COLLECTED MATERIAL below:

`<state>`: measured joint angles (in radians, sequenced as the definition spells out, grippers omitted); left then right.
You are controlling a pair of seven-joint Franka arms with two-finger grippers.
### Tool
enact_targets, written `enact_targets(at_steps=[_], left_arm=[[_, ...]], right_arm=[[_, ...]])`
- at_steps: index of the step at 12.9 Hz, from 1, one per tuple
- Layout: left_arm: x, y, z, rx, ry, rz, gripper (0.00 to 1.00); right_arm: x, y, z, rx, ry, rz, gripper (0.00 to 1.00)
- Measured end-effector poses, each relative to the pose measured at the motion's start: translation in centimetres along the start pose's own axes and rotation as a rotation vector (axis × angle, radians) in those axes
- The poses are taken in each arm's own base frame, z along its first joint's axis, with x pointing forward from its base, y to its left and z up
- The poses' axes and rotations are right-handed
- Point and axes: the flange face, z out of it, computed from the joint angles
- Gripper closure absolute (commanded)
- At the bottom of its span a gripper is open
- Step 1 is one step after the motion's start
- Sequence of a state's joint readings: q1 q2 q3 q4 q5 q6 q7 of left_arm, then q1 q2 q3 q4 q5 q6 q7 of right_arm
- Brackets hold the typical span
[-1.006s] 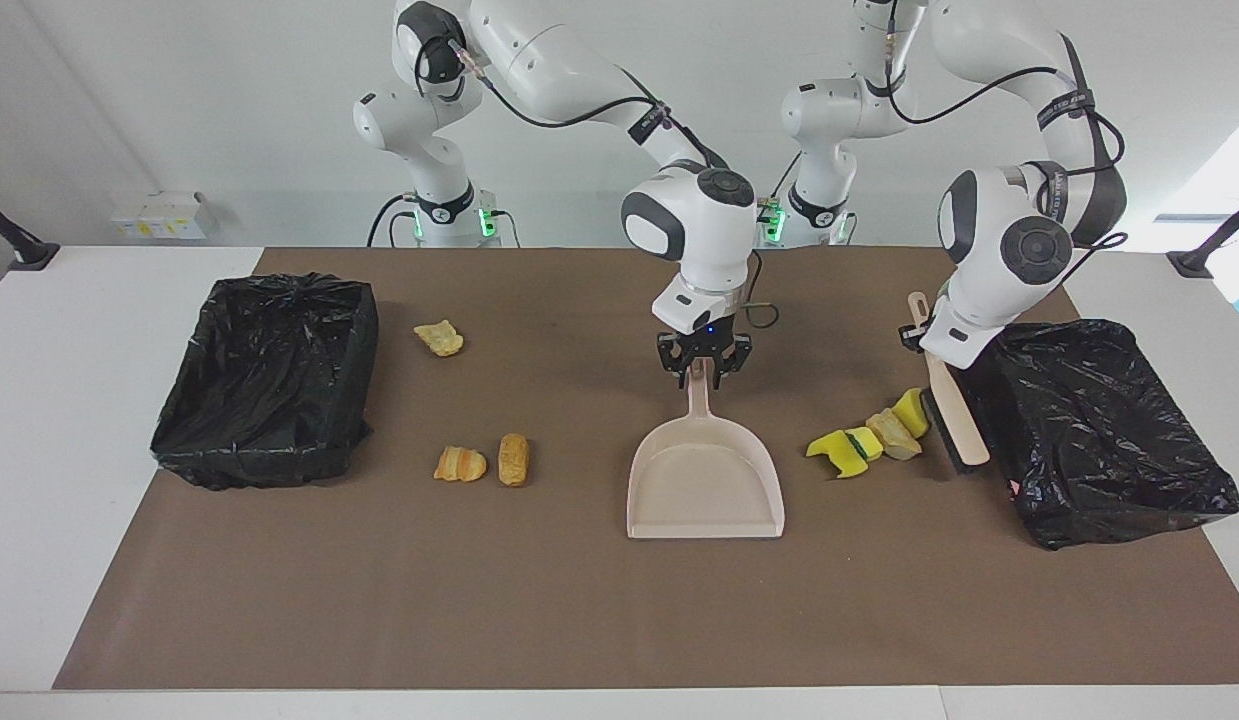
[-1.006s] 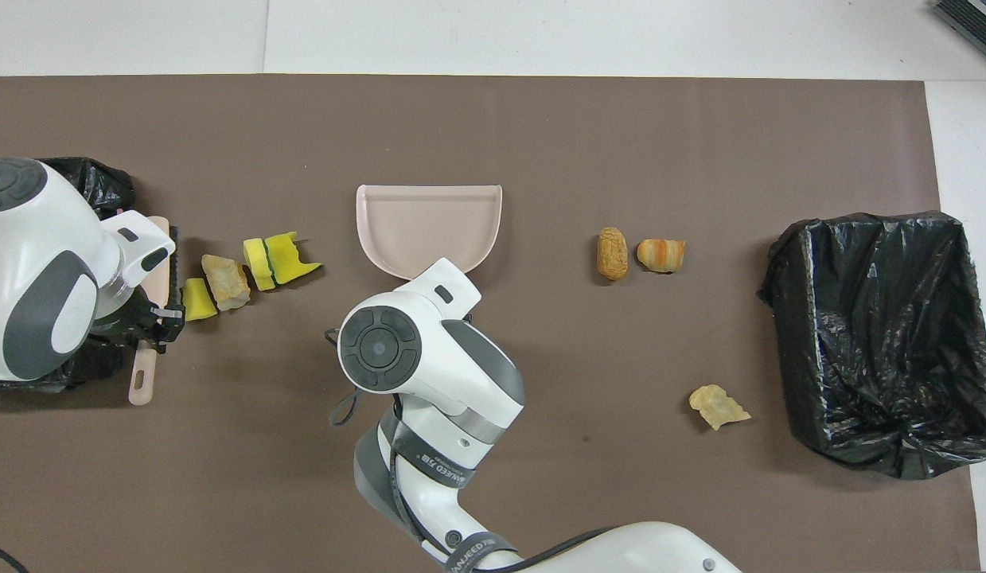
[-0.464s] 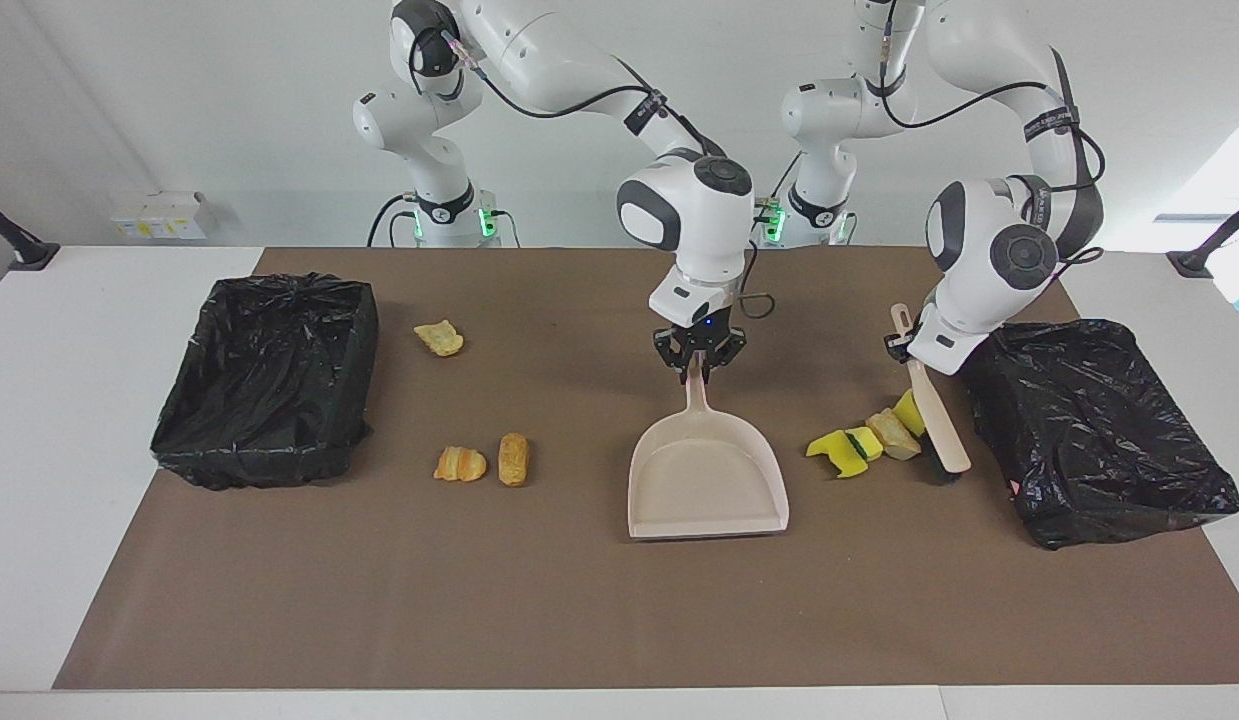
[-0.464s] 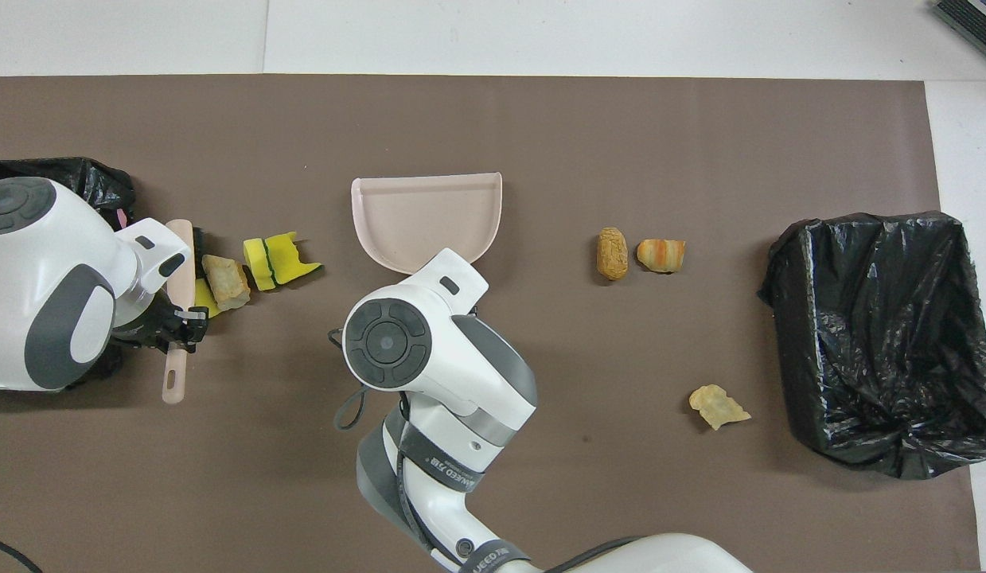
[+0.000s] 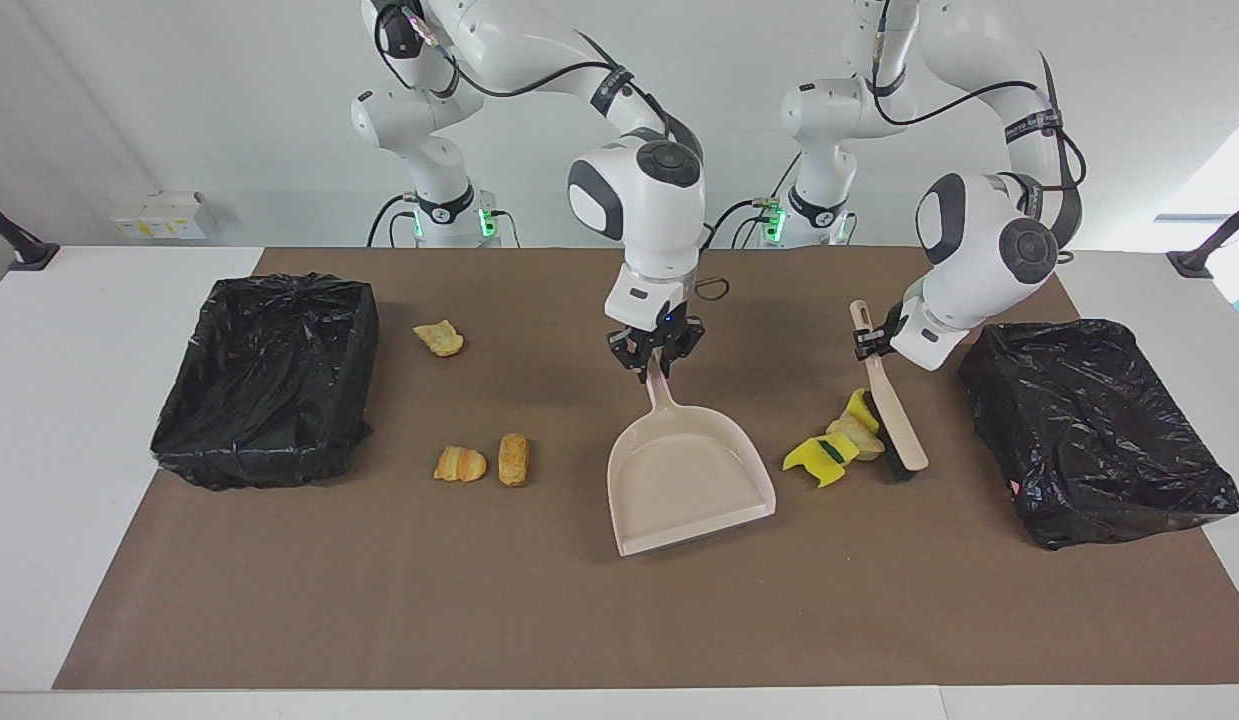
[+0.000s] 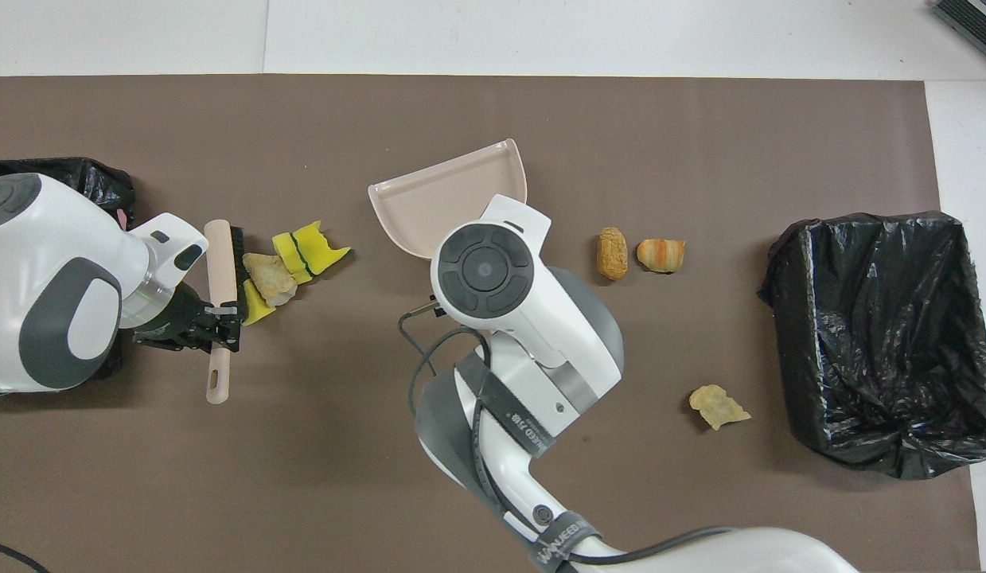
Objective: Sweep and dump trash in bin
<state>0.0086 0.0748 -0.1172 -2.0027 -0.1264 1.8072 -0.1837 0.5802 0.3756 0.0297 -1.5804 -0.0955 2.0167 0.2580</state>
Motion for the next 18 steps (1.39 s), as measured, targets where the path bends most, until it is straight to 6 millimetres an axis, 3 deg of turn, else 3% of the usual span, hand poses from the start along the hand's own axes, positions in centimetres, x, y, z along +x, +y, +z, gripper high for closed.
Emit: enact_targets(at_steps=[2,3,6,10,14,18], left_arm=[[-0.2,-1.2,-4.2,-0.017,0.046,-0.020,1.00],[-0.1,-2.3,-5.2,-0.024,0.059,-0.040,1.00],[0.8,-6.2,-3.9,-0.071,0.042,-0.121,1.00],[2.0,-4.5,-2.9,-0.277,0.053,-0.201,1.00],[2.4,-3.4,-1.5,-0.304,0.042,-0.190,1.00],[1.4,-4.7,-1.3,-0.028,0.004,-0.015,1.00]], right_arm=[[-0.2,2.5,-0.3,-0.004,-0.018,-0.176,1.00],[-0.3,3.2,-0.1,-0.005,-0.025,-0.258,1.00],[-0.5,4.5,0.9,-0.001,-0.047,-0.492,1.00],[-0.9,7.4,2.9,0.036,-0.073,-0.719,1.00],[-1.3,5.7,4.7,0.063,-0.036,-0.810,1.00],[-0.7,5.2,4.8,-0.012,-0.010,-0.978,1.00]])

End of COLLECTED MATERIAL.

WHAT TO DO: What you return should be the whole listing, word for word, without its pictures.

EXPECTED OUTPUT:
`<state>`: measured joint angles (in radians, sequenced as the definition spells out, grippers omitted); left then right.
You are controlling a pair of seven-joint Franka arms with two-finger grippers.
### Tool
enact_targets, written `enact_targets(at_steps=[_], left_arm=[[_, ...]], right_arm=[[_, ...]])`
- at_steps: index of the step at 12.9 Hz, from 1, one per tuple
- Layout: left_arm: x, y, z, rx, ry, rz, gripper (0.00 to 1.00); right_arm: x, y, z, rx, ry, rz, gripper (0.00 to 1.00)
- Measured end-effector poses, each relative to the pose measured at the motion's start: translation in centimetres along the start pose's own axes and rotation as a rotation vector (axis × angle, radians) in those axes
- The poses are taken in each arm's own base frame, z along its first joint's axis, with x pointing forward from its base, y to its left and z up
- The poses' axes and rotations are right-handed
- Point and axes: the flange face, z out of it, computed from the joint angles
- Gripper closure absolute (commanded)
- At the bottom of its span a gripper is open
- Step 1 is one step after the motion's start
- Sequence of a state's joint readings: q1 q2 q3 q4 q5 q6 q7 of left_arm, then q1 q2 q3 q4 q5 q6 q7 of right_arm
- Brackets hold the typical span
[-1.006s] 
[-1.006s] 
[-0.464s] 
[-0.464s] 
[+0.000s] 
[+0.000s] 
Objective: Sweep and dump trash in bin
<state>0.0086 0.0748 -0.1172 -2.0027 -0.1264 1.8072 -0.1837 0.5802 0.3756 0.0297 -1.5804 -0.0955 2.0167 0.2580</state>
Motion for the next 18 steps (1.39 s), as measured, targets where the path bends most, until it is straight to 6 millimetres an axis, 3 deg of turn, else 3% of the usual span, hand poses from the start along the hand's own axes, positions in centimetres, x, y, z along +x, +y, +z, gripper high for closed.
Emit: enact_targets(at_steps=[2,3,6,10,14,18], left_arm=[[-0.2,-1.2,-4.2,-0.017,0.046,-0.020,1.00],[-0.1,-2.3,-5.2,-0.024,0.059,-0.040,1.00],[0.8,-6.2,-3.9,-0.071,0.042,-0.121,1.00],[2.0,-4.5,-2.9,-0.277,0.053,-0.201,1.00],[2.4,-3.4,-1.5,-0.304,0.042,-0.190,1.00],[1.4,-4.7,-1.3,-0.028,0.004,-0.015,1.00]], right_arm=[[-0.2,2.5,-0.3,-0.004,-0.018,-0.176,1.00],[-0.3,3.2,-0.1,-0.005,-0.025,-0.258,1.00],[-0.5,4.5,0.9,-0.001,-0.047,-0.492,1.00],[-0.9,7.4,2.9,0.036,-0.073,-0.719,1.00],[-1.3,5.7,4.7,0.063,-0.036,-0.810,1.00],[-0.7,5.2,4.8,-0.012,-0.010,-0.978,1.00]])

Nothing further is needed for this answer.